**What is expected:** Search the data for "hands". Each line containing it is to be copied.

**Exercise data:**

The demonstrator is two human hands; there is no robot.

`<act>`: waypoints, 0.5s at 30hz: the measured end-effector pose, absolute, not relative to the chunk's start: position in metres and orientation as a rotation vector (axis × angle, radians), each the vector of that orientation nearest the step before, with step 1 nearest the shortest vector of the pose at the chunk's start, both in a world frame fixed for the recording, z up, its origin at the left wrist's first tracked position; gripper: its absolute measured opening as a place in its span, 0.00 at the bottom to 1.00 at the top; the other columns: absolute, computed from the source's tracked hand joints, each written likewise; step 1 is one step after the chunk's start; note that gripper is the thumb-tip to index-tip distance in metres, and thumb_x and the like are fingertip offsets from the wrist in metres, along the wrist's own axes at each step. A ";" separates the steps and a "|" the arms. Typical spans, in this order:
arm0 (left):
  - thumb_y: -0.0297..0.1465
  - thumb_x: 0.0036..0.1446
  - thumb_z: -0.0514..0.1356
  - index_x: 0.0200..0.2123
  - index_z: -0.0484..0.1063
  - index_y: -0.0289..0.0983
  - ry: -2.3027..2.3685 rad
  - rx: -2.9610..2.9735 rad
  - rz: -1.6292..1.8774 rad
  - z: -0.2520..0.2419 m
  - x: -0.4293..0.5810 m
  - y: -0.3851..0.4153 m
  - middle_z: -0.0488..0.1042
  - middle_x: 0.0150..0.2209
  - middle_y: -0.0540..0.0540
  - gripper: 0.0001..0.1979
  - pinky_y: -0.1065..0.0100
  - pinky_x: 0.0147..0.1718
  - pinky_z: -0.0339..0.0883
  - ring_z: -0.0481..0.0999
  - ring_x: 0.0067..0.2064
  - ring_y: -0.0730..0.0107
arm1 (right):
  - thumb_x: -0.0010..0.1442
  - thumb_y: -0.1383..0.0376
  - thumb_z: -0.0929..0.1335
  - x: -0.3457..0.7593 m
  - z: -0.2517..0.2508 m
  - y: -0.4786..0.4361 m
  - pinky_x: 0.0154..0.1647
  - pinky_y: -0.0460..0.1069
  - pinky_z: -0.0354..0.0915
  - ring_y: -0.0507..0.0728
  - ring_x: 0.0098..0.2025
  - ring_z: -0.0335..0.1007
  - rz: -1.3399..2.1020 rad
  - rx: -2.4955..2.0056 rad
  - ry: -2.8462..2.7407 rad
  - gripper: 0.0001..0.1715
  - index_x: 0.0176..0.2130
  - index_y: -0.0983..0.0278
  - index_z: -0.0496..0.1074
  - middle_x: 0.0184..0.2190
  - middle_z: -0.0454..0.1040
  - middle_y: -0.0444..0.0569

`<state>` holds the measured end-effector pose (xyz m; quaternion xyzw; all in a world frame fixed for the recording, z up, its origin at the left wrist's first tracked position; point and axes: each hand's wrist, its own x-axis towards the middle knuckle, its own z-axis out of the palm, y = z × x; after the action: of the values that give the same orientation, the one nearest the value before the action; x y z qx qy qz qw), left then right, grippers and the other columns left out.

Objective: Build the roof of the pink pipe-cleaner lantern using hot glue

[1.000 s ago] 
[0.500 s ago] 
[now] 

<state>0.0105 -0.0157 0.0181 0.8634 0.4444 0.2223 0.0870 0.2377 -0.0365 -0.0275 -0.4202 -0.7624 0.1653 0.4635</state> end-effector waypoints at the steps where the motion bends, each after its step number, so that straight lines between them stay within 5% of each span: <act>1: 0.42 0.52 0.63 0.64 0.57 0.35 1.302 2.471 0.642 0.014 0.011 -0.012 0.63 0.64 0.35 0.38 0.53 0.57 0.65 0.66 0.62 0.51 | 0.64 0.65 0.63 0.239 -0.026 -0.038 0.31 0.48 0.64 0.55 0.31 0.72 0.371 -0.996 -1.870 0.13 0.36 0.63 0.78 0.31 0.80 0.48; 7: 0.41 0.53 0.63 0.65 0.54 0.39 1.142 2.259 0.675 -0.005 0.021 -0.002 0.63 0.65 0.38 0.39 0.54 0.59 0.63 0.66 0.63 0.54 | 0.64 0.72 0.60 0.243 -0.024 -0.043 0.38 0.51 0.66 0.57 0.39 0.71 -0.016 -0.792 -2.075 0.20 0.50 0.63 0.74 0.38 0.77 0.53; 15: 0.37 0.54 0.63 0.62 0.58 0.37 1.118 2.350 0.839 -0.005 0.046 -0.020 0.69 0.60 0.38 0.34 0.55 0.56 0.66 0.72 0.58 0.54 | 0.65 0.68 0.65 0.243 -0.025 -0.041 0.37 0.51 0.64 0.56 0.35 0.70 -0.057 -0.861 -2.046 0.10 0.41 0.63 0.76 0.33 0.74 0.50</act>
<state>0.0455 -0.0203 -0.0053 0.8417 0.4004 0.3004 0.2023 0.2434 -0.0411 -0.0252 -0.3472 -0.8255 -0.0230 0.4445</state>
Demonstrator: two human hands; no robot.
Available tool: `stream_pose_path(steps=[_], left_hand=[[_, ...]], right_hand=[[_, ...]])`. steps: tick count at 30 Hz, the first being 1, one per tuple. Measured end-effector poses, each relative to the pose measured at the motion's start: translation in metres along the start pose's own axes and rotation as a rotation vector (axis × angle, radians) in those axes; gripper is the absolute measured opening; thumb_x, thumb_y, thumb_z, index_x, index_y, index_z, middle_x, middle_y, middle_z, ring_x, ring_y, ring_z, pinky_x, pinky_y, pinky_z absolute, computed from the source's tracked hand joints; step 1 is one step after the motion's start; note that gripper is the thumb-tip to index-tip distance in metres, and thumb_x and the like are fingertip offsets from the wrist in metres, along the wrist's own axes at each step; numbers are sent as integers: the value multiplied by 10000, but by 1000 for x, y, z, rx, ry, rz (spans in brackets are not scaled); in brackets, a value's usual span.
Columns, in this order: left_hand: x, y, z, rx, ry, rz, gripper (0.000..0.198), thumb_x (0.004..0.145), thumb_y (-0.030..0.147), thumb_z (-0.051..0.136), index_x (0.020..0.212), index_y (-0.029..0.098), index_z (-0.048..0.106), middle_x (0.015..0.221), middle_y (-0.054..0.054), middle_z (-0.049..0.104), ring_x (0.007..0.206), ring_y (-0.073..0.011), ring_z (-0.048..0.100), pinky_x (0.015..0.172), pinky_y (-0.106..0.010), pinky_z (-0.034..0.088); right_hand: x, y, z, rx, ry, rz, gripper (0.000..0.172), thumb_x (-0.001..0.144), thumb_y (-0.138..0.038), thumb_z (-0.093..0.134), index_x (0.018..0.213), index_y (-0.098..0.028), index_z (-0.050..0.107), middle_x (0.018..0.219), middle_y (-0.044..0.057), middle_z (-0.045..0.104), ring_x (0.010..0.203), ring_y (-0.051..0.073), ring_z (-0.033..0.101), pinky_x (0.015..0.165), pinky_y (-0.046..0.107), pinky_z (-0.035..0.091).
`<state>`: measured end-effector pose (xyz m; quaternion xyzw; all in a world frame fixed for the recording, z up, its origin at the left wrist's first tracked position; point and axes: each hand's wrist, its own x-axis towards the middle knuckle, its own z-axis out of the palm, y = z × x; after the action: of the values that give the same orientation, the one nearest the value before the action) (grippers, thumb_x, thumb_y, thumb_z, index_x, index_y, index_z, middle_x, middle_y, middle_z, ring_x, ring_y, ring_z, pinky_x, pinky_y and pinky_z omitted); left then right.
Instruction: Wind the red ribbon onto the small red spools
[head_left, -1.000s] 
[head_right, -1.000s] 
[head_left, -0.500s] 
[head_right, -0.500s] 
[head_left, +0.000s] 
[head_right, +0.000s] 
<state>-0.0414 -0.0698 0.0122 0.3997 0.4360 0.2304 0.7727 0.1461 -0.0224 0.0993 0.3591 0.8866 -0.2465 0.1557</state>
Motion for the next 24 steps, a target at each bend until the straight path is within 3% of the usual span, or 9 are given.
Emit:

**Solved exercise:**
The demonstrator is two human hands; there is no robot.
Demonstrator: two human hands; no robot.

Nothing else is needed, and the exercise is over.